In Stephanie (Younger) Waters v. G&B Feeds, Inc. and Wiliam Younger, No. SD29745, March 4, 2010, the Missouri Court of Appeals upheld the trial court's finding of shareholder oppression, showing that a pattern of oppressive acts is key to the cause of action. The trial court recited a medley of actions taken by Appellant-Defendant which the trial court considered to be acts of shareholder oppression:
[h]e assumed control of the corporation and the operation of its business without lawful authority and in complete disregard for the rights of [Respondent]. He borrowed money and refinanced debts on his own without consultation with [Respondent]. He testified that throughout the term of the business he purchased livestock feed at cost for [his] herd of 500-600 head of livestock, a substantial savings over a period of six years. However, the court has no evidence, other than [Bill’s] testimony, as to any such amounts paid for feed. He declined the opportunity to pay [Respondent] $70,000[.00] for her stock, the amount she had paid for it, and thus be in a position to have complete ownership of the corporation and the lawful right to operate the corporation business as he was doing without lawful right. He refused to cooperate in the sale of the business property to the ultimate financial detriment of both shareholders. He retained all rental receipts from the storage units and gave no accounting therefore.
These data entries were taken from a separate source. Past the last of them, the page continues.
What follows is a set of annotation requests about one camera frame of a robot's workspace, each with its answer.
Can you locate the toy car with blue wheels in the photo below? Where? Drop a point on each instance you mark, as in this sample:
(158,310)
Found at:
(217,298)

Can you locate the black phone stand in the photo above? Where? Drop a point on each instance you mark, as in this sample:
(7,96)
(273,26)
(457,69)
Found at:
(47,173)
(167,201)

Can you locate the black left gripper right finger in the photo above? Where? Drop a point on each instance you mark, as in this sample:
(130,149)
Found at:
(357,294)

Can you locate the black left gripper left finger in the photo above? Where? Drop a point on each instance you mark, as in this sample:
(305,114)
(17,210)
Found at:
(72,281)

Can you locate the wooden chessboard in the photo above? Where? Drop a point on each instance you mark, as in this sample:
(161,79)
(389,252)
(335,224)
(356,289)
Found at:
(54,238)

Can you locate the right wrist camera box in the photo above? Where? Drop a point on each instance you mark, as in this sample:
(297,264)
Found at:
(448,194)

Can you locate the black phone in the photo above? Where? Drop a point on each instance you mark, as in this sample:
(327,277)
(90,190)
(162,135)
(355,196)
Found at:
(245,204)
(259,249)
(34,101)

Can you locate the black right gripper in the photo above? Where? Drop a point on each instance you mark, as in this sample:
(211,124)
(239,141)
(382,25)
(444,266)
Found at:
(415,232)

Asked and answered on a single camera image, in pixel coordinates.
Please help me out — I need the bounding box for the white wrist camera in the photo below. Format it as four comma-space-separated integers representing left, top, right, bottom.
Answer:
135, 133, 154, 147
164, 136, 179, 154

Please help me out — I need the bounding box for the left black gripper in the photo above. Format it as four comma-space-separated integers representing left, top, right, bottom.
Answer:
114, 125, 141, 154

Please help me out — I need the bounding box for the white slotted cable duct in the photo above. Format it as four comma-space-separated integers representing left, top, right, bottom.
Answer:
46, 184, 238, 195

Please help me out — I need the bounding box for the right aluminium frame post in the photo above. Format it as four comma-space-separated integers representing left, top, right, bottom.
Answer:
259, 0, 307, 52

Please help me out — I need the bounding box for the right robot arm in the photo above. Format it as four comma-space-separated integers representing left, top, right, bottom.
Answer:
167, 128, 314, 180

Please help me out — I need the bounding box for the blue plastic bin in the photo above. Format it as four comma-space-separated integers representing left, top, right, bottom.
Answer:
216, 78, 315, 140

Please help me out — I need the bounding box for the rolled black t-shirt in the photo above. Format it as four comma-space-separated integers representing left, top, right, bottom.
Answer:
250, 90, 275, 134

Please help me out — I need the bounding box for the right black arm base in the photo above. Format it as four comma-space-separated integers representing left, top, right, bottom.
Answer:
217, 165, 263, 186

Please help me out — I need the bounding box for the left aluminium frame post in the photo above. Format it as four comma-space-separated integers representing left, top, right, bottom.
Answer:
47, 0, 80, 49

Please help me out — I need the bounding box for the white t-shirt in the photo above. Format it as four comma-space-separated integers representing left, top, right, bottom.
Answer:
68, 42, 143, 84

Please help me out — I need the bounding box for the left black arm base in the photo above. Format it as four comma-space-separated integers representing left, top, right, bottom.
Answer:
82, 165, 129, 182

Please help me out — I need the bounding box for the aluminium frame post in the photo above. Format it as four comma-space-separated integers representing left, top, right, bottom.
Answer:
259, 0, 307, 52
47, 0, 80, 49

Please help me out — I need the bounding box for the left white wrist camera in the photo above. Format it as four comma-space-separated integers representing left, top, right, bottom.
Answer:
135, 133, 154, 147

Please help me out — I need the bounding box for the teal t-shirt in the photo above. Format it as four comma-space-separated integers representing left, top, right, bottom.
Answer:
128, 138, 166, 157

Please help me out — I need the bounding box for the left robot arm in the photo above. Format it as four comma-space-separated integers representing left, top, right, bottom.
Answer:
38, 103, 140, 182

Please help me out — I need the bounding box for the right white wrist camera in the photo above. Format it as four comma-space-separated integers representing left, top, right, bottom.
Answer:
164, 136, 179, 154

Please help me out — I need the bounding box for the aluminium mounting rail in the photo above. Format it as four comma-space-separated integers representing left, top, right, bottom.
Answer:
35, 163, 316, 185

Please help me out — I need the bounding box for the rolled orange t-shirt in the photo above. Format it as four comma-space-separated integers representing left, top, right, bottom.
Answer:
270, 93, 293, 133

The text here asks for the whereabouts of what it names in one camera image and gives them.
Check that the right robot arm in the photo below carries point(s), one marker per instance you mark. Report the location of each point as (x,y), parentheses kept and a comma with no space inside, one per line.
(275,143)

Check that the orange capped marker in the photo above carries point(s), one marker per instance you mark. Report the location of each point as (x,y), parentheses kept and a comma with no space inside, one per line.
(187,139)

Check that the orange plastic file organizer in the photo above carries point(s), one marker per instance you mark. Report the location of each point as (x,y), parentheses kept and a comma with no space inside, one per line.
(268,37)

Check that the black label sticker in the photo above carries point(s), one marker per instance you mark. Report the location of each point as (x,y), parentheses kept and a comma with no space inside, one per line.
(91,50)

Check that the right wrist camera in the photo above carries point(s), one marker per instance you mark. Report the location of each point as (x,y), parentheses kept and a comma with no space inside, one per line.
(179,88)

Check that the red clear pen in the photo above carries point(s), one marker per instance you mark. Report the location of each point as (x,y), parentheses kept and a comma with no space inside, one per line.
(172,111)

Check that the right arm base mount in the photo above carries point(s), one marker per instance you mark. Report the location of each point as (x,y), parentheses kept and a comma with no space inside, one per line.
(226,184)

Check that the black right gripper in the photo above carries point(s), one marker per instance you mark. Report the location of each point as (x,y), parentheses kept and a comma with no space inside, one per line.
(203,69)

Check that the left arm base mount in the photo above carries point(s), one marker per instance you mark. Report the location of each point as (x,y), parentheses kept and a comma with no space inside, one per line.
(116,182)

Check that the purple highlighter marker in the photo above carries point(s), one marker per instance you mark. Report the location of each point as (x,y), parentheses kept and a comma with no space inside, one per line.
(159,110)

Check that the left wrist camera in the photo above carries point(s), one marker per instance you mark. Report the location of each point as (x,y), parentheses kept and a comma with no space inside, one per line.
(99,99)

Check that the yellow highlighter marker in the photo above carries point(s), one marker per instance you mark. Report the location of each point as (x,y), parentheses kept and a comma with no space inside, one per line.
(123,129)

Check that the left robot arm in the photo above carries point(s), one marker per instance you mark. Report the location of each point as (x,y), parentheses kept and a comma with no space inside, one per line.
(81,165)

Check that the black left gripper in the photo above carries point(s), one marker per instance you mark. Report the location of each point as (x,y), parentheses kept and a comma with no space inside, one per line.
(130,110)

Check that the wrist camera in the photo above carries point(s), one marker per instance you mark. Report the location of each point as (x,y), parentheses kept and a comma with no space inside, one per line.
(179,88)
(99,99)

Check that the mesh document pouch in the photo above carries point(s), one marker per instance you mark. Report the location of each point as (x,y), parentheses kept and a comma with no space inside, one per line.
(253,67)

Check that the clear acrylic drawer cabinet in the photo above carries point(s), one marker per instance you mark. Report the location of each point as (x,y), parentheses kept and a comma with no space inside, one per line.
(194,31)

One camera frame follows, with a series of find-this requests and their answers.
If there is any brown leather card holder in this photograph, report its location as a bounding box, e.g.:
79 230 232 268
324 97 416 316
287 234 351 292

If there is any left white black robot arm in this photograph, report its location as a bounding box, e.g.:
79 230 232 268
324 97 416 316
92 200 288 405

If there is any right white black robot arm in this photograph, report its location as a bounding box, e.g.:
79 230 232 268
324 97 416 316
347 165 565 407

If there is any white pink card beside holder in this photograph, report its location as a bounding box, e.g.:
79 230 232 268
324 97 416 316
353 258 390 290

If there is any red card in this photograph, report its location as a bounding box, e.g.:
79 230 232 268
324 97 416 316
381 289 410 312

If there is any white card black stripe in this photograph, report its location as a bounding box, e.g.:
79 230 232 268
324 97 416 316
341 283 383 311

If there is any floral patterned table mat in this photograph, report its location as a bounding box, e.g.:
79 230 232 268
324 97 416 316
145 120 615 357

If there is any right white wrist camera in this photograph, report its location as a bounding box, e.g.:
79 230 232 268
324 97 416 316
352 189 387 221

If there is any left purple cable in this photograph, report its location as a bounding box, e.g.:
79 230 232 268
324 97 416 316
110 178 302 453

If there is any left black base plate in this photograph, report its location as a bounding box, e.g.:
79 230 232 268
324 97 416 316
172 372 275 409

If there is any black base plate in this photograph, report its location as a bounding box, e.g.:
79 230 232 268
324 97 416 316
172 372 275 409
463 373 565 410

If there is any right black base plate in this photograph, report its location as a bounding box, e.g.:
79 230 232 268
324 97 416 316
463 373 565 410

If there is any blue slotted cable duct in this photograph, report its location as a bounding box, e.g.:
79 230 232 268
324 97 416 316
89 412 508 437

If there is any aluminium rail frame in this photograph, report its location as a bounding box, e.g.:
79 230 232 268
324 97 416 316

He has totally failed to give a proper accounting of his stewardship of the business affairs.
The Court of Appeals went on to hold that there was "sufficent evidence supporting the trial court's determination that [Appellant-Defendant] breached his fiduciary duty to Respondent in his dealings with her and in his operation of the affairs of [the company]" and upheld the trial court's finding of minority shareholder oppression.